**Work instruction**. Return only the stretch of the material below that begins with the line containing "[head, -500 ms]" and ends with the line containing "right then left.", exactly; both of those lines belong to it.

**Data below**.
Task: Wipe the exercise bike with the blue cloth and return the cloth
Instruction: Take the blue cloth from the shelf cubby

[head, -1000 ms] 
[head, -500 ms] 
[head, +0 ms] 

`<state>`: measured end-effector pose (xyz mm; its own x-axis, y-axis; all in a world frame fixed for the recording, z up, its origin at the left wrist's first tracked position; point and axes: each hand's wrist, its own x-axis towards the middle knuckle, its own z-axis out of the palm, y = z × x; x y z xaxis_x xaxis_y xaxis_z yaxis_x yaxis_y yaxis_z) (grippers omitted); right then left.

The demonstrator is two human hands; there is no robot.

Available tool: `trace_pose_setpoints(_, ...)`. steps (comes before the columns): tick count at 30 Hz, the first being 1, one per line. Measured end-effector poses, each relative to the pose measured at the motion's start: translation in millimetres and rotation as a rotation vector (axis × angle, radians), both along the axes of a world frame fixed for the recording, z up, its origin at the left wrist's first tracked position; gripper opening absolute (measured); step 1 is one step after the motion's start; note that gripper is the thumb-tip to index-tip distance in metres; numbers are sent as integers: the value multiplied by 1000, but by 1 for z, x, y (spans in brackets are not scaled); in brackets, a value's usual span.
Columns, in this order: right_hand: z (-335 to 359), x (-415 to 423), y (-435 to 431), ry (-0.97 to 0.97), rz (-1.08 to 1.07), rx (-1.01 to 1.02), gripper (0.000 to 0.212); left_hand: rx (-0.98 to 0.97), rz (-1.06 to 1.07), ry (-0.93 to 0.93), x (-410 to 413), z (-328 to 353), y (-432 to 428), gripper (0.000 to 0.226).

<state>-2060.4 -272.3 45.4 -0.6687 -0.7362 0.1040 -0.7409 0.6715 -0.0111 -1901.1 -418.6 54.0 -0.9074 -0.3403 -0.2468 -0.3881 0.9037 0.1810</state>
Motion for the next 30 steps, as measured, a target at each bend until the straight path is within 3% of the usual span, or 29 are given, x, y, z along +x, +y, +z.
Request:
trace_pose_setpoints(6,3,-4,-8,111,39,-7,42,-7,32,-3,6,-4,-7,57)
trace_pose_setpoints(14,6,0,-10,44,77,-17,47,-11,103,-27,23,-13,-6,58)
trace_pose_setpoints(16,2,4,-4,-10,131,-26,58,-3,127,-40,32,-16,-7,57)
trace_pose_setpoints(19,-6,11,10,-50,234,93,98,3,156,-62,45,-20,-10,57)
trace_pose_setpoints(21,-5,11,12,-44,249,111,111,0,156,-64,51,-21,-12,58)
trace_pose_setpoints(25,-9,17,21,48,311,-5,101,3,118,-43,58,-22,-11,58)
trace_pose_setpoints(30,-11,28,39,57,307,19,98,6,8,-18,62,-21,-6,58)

**Solution to this task**.
[head, -500 ms] 
[head, +0 ms] 

`<state>`: measured end-effector pose (xyz mm; its own x-axis, y-axis; all in a world frame fixed for the recording, z up, its origin at the left wrist's first tracked position; point and axes: each hand's wrist, its own x-axis towards the middle knuckle, its own z-axis out of the palm, y = z × x; x y z xaxis_x xaxis_y xaxis_z yaxis_x yaxis_y yaxis_z) (grippers omitted); right then left.

For this exercise, the answer is now complete.